The implementation of ranked-choice voting was an effort more than 17 years in the making. Since 2001, seven proposed pieces of legislation related to ranked-choice voting were introduced in the Maine Legislature; none were passed into law.

It took a 2016 citizen initiative, brought about by a public petition, for ranked-choice voting to be successfully adopted. That result was reaffirmed in the June 2018 people’s veto vote, again strongly supporting ranked-choice voting.

In the time between the passage of the ballot initiative and its actual implementation in January, lawmakers tried to undermine the public will four times in court. And once more, the voting public had to take action to defend their chosen electoral system, vetoing a law passed by the Legislature to delay the implementation of ranked choice voting until 2021.

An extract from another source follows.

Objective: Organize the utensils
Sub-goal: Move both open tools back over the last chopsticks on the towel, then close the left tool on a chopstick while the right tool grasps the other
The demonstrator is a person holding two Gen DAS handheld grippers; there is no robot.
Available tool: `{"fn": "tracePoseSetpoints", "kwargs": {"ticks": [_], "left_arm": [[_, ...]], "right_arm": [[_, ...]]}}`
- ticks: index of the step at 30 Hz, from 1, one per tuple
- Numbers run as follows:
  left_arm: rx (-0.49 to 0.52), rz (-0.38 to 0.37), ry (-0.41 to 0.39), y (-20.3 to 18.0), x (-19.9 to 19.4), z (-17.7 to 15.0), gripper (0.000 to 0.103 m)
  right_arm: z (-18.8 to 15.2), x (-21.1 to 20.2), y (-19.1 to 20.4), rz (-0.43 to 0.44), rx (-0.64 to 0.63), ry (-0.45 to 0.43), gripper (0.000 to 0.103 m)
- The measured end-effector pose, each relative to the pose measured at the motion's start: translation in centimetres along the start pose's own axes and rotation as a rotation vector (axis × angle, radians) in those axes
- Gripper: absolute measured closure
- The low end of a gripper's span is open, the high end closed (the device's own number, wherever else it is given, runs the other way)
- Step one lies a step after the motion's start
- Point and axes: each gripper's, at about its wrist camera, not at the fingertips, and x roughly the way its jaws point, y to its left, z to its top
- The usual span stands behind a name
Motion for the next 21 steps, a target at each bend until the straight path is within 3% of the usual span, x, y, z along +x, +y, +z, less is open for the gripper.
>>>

It has been an uphill battle, and Mainers have made their preference for ranked-choice voting known again and again. But recent events show that our battle is still not over.

By all reports, the administration of both the June primary and the November general election went exceptionally well. By one calculation, 99.8 percent of Maine voters correctly marked their ballots — a sign that voters clearly understood how to vote and were not confused. Clerks reported that although the polls were busy, there were no reports of “chaos” anywhere in the state.

Yet, Poliquin and his supporters are complaining about the system.

Poliquin’s complaints misrepresent how the ranked-choice voting system actually worked in November — well — and falsely allege widespread voter fear and confusion. Such “crying wolf” erodes public trust in their elected officials, the electoral process, and the dedicated public servants who administered the election fairly.

On Nov. 15, unofficial results for the 2nd District race were released. They were corrected in the Maine secretary of state’s final and official results, presented to the governor two days ago. The cause for correction was the result of human error, consisting of placing papers into electronic tabulation machines that should have been hand-processed. It is essential to note that these errors were completely unrelated to the use of ranked-choice voting.

The League of Women Voters of Maine, a nonpartisan organization that advocates for election integrity, has reviewed the secretary of state’s statement on the anomaly and sees no reason to doubt the final tally.

I and many other observers witnessed the complete transparency of the secretary of state’s tabulation process, conducted in an open, secure room in Augusta over the course of seven days.

It is reasonable to ask questions about any irregularity, but unfounded allegations of widespread “doubt and confusion,” such as those being made by Poliquin, don’t serve the public. In fact, they undermine the democratic process and the public’s demonstrated preference for a fairer electoral system.

In every election, the overriding goal is to make sure that every vote is properly counted. We are confident that our officials are properly administering the election and that they will continue to do so, and we urge all parties to refrain from unwarranted or inflammatory attacks on the process.

Anna Kellar is the executive director of the League of Women Voters of Maine.